## Prompt
In the records below, reproduce exactly the lines from the one containing "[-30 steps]" through the one containing "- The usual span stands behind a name", both included, and omit the pictures.

Stored records
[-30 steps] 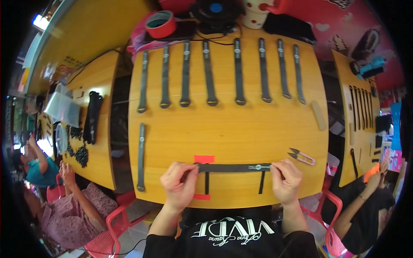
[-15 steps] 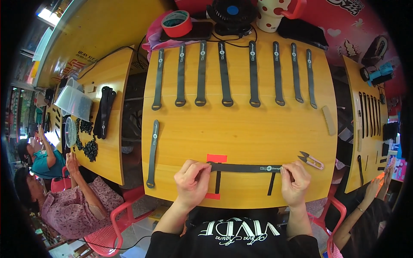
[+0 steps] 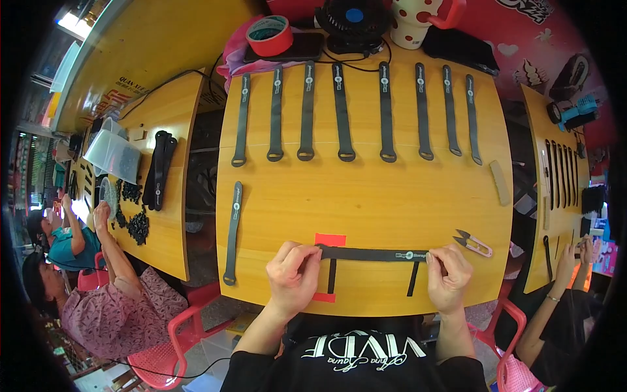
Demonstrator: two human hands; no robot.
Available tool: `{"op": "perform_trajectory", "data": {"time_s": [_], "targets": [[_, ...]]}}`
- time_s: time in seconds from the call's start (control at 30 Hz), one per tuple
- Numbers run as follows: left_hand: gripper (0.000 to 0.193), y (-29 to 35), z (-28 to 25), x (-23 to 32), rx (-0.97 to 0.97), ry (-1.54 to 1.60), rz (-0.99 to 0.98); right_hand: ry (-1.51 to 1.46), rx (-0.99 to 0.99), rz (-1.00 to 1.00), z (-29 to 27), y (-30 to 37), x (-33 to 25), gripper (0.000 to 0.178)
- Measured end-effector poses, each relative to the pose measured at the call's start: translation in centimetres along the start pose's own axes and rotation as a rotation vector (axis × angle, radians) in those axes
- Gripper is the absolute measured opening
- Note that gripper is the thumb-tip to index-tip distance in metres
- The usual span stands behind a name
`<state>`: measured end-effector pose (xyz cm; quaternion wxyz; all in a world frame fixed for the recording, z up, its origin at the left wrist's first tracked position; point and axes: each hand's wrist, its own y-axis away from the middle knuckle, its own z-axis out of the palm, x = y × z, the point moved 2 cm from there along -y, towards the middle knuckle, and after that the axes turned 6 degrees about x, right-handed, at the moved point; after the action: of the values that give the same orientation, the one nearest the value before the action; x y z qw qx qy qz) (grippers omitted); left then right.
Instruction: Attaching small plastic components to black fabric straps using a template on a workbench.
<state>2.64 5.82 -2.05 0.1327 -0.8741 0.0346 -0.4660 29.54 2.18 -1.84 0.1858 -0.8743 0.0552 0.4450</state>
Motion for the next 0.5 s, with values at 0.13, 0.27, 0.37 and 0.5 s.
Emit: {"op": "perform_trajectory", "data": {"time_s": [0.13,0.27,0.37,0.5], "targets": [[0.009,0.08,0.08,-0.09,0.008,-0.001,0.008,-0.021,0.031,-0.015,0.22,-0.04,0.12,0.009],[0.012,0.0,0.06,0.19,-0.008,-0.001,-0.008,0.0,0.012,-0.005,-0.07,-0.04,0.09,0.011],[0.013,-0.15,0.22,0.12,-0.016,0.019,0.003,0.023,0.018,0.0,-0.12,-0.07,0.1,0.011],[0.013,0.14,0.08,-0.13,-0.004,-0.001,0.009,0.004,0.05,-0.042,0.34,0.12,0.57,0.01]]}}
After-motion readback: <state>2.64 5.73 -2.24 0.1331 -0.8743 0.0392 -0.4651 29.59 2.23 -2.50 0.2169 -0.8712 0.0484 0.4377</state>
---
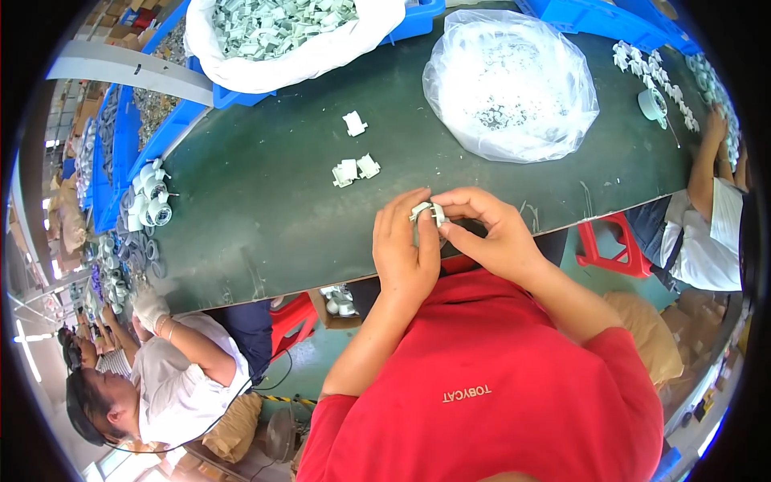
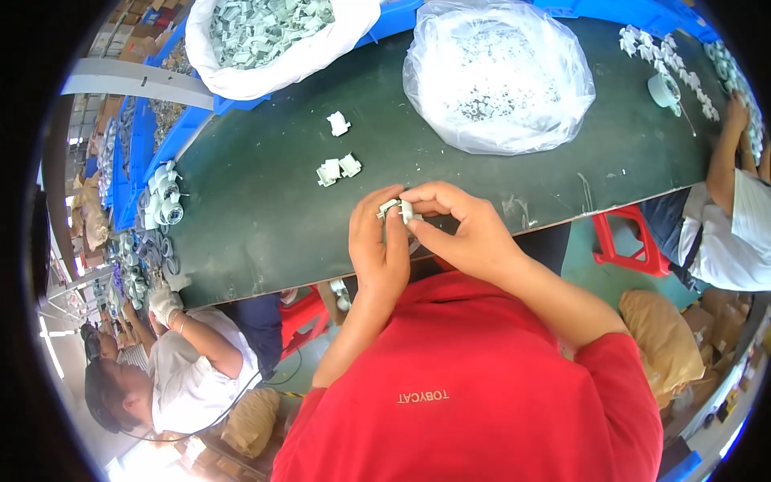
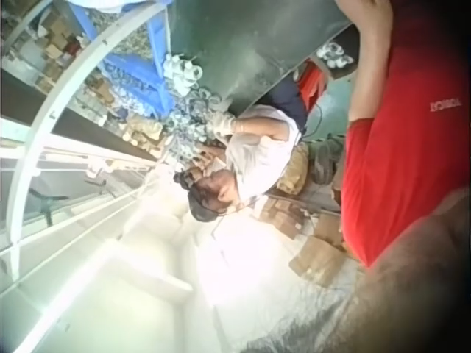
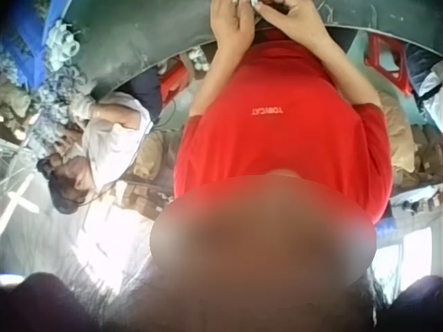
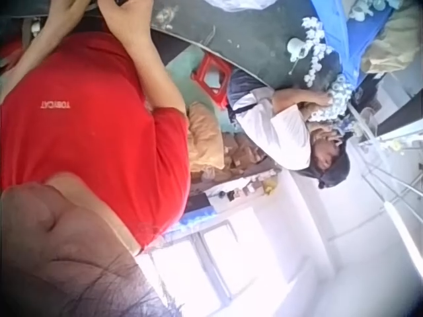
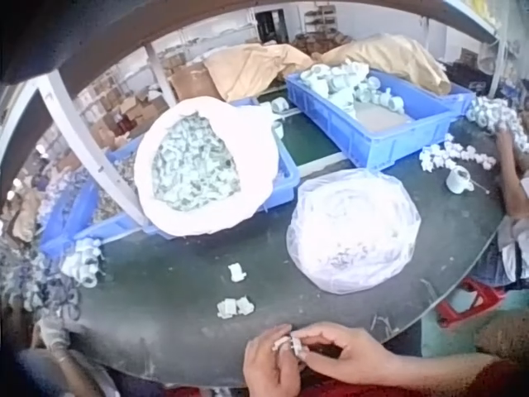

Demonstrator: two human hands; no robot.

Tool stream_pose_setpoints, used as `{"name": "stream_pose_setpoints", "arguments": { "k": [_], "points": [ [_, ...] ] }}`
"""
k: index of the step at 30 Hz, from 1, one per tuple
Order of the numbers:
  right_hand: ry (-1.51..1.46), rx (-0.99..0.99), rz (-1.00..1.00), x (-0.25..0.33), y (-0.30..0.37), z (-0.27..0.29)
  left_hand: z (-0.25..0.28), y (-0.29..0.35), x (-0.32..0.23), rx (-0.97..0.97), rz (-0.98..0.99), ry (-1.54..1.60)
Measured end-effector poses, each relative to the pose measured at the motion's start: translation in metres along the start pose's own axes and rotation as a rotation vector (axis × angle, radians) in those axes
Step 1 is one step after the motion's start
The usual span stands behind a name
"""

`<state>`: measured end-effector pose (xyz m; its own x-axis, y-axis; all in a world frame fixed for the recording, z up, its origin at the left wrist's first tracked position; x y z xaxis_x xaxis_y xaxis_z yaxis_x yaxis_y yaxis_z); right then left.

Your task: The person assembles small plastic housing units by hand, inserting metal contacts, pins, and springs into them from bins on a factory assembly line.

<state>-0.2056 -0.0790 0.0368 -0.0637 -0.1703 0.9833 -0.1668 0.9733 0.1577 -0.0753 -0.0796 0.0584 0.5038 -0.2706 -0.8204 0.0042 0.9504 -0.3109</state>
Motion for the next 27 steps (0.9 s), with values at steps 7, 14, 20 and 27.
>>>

## Result of this exercise
[-30 steps] 
[-15 steps] 
[+0 steps] 
Demonstrator: two human hands; no robot.
Available tool: `{"op": "perform_trajectory", "data": {"time_s": [_], "targets": [[_, ...]]}}`
- time_s: time in seconds from the call's start (control at 30 Hz), one per tuple
- Numbers run as follows: left_hand: gripper (0.000 to 0.193), y (-29 to 35), z (-28 to 25), x (-23 to 32), rx (-0.97 to 0.97), ry (-1.54 to 1.60), rz (-0.99 to 0.98); right_hand: ry (-1.51 to 1.46), rx (-0.99 to 0.99), rz (-1.00 to 1.00), z (-29 to 27), y (-30 to 37), x (-33 to 25), gripper (0.000 to 0.178)
- Measured end-effector poses, each relative to the pose measured at the call's start: translation in centimetres along the start pose's own axes and rotation as a rotation vector (axis × angle, radians) in those axes
- Gripper is the absolute measured opening
- Note that gripper is the thumb-tip to index-tip distance in metres
- The usual span stands behind a name

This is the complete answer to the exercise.